- It’s a double-header on the first Monday Night Football of the 2019 season, and we have three things to watch for and a score prediction for each game.
The Saints are among the teams favored to win the Super Bowl this season—will the team start strong out of the gate against the Texans in the first game of the Monday Night Football double-header? And after a preseason to remember (...forget?) the Raiders have finally moved on from Antonio Brown. What will the offense look like against the Broncos?
Three things to watch in each game and a score prediction, below.
SAINTS-TEXANS (7:10 p.m. ET, ESPN)
1. The Saints usually feature Alvin Kamara on about half of their scripted plays. Look for the game’s most feared multidimensional back to align all over the formation and get several passes out of the backfield, especially if the Saints figure out formations that impose the coverage onus on linebacker Benardrick McKinney, as opposed to the longer, more athletic Zach Cunningham.
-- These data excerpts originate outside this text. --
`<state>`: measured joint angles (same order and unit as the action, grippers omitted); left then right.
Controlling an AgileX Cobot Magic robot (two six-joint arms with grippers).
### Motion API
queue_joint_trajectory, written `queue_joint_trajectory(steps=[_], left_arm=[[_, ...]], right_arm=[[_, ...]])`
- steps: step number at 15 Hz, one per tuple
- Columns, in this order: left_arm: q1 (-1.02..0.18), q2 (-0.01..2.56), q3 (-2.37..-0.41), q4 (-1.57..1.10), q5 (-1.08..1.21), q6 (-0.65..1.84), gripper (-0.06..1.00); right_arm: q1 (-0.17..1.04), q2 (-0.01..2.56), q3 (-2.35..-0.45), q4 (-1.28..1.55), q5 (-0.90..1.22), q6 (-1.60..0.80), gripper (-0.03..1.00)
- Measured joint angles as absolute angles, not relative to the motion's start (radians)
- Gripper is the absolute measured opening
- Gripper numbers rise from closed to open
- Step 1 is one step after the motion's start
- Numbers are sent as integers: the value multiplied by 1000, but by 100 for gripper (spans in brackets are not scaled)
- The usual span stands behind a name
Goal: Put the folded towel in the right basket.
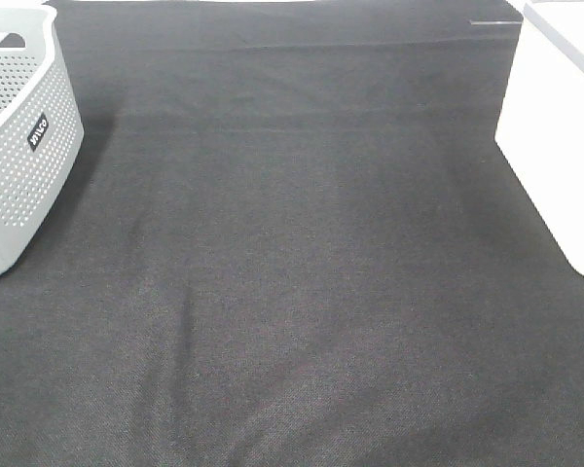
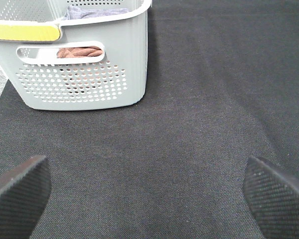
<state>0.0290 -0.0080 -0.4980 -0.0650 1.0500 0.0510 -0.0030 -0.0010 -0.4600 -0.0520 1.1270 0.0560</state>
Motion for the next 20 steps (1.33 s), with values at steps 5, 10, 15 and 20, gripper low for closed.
queue_joint_trajectory(steps=[5, 10, 15, 20], left_arm=[[29, -8, -498, -65, 1050, 51, 97], [29, -8, -498, -65, 1050, 51, 97], [29, -8, -498, -65, 1050, 51, 97], [29, -8, -498, -65, 1050, 51, 97]], right_arm=[[-3, -4, -457, -54, 1110, 56, 97], [33, -4, -457, -53, 1108, 56, 97], [52, -4, -457, -52, 1106, 56, 97], [52, -4, -457, -52, 1106, 56, 97]])
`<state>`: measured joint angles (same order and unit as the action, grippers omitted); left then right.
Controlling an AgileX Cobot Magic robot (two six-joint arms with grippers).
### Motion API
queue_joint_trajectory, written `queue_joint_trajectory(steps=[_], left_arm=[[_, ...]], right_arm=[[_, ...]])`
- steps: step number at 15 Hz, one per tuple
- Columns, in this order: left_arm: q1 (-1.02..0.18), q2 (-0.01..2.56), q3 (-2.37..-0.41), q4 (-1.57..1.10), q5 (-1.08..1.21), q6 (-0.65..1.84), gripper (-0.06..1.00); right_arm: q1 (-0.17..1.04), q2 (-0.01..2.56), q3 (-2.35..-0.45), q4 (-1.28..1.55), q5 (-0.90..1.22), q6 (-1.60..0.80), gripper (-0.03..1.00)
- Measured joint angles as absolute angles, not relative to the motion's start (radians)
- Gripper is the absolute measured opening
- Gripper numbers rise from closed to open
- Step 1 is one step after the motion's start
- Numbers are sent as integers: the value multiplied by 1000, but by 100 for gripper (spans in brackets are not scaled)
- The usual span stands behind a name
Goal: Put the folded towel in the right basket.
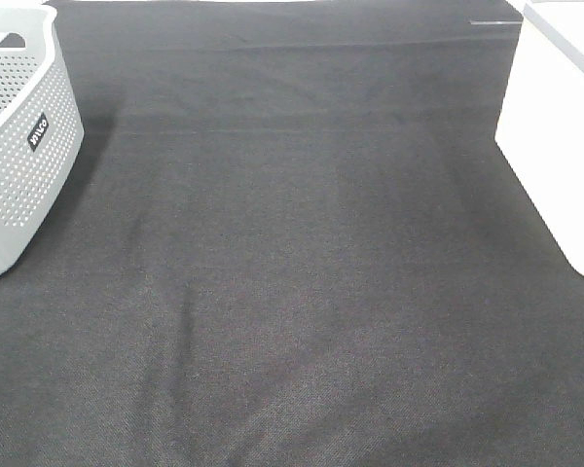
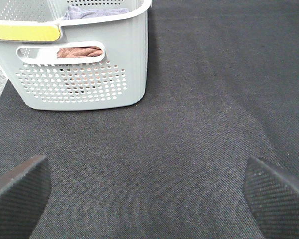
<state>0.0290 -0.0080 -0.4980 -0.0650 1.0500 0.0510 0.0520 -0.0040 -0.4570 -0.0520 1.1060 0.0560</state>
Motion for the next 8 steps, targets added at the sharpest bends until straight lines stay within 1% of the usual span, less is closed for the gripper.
queue_joint_trajectory(steps=[8], left_arm=[[29, -8, -498, -65, 1050, 51, 97]], right_arm=[[52, -4, -457, -51, 1105, 56, 97]])
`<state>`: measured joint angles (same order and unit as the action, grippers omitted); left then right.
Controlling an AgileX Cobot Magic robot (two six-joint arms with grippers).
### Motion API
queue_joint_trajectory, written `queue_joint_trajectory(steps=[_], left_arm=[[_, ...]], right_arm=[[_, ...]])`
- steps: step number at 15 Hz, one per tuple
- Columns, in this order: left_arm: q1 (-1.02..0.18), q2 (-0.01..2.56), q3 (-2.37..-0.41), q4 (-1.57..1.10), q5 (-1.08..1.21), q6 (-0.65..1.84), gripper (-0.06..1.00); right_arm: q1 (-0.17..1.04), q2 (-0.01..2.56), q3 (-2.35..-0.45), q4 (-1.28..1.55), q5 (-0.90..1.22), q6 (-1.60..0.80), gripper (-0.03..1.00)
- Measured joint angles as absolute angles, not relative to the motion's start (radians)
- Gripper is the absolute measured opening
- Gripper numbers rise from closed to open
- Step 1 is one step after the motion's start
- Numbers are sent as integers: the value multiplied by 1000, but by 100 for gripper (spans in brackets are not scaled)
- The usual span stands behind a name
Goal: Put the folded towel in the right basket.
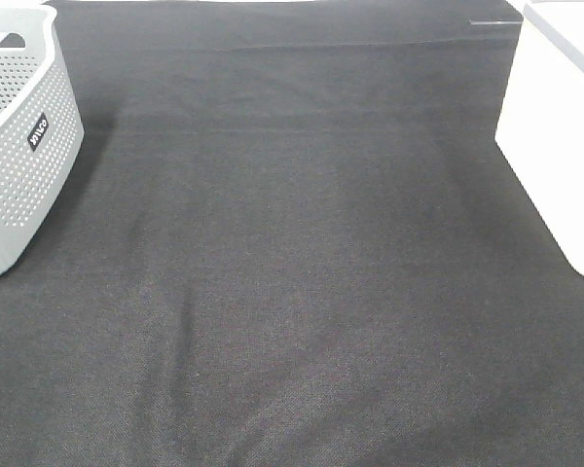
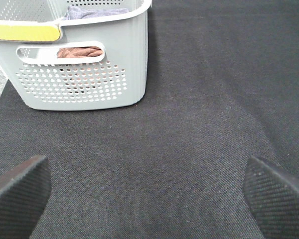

2. This matchup features strength-on-strength up front. New Orleans’s offensive line is one of the NFL’s two or three best, and Houston’s defensive line, even without Jadeveon Clowney, is a force to be reckoned with. The Texans are difficult to move in the ground game and potent out of five-man pass rush structures. Last season, their five-man rush looks still often brought only four pass rushers (with the fifth guy dropping into coverage), because distrust in their cornerbacks’ man coverage ability discouraged the Texans from blitzing. Concerns about the corners may persist again given 35-year-old Johnathan Joseph’s lack of speed and ex-Bronco Bradley Roby’s history of ups and downs. Monday night will offer a glimpse into this but not quite a full picture, as New Orleans’s passing game focuses more on attacking linebackers and safeties inside as opposed to corners outside. Even with their corners less threatened, don’t be surprised if the Texans blitz only selectively given that Drew Brees so often gets through his reads before designer pressure has time to get home.
3. Why does Bill O’Brien ostensibly feel that he’s coaching for his job in 2019? O’Brien is coming off an 11–5 season despite having a 2–14 caliber offensive line. He has won his division in three of five years despite never having a quality veteran QB. The hope—or expectation—is that Deshaun Watson will soon blossom into a quality young veteran-like QB. Watson’s development hinges on his pocket poise, which wavered behind a bad O-line in 2018. Investing in offensive line upgrades are as much about building Watson’s confidence in the pocket as anything. That remade O-line has a big test right away, as the Saints are talented up front and tremendous with designer four-man rush tactics.
BOLD PREDICTION: Marshon Lattimore looks great in his presumed matchup against DeAndre Hopkins … and Hopkins still has seven catches for 90+ yards. No receiver is better at winning when he’s not open.
SCORE PREDICTION: Saints 31, Texans 24
RAIDERS-BRONCOS (10:20 p.m. ET, ESPN)
1. The fact that Antonio Brown lasted long enough for his misbehavior in Oakland to go as far as it did says everything about what Jon Gruden thinks of his receiving corps. Outside of the explosive but not always reliable ex-Charger Tyrell Williams, Oakland has no pieces to scheme around. Jared Cook’s departure leaves them without a threatening tight end. They lack a true proven slot receiver. There isn’t nearly enough depth to surprise defenses with heavy doses of four-wideout sets. Brown wasn’t just Oakland’s only veritable weapon, he was the only man they could build plays around. He was the gameplan’s loadbearing wall.
2. When Derek Carr is uncomfortable, he gets rid of the ball too quickly—watch for that to be an issue Monday night. Schematically, this Broncos defense will be blurry and well-disguised, which is nothing like the ones Carr has faced in past years. They’ll have both man and zone principles that allow corners and linebackers to be aggressive. And remember, it’s still Bradley Chubb and Von Miller coming off the edge. Expect the Raiders to align in more spread formations as the game progresses, playing to Carr’s hastened dropback tendencies.
3. Oakland isn’t the only team in this game with thin receiving corps. Denver’s only proven pass catcher is Emmanuel Sanders, who is coming off an early December Achilles’ injury. Denver’s offense must begin with the running game, as that’s not only the best source of stability but also a key component for setting up pass plays that win through design.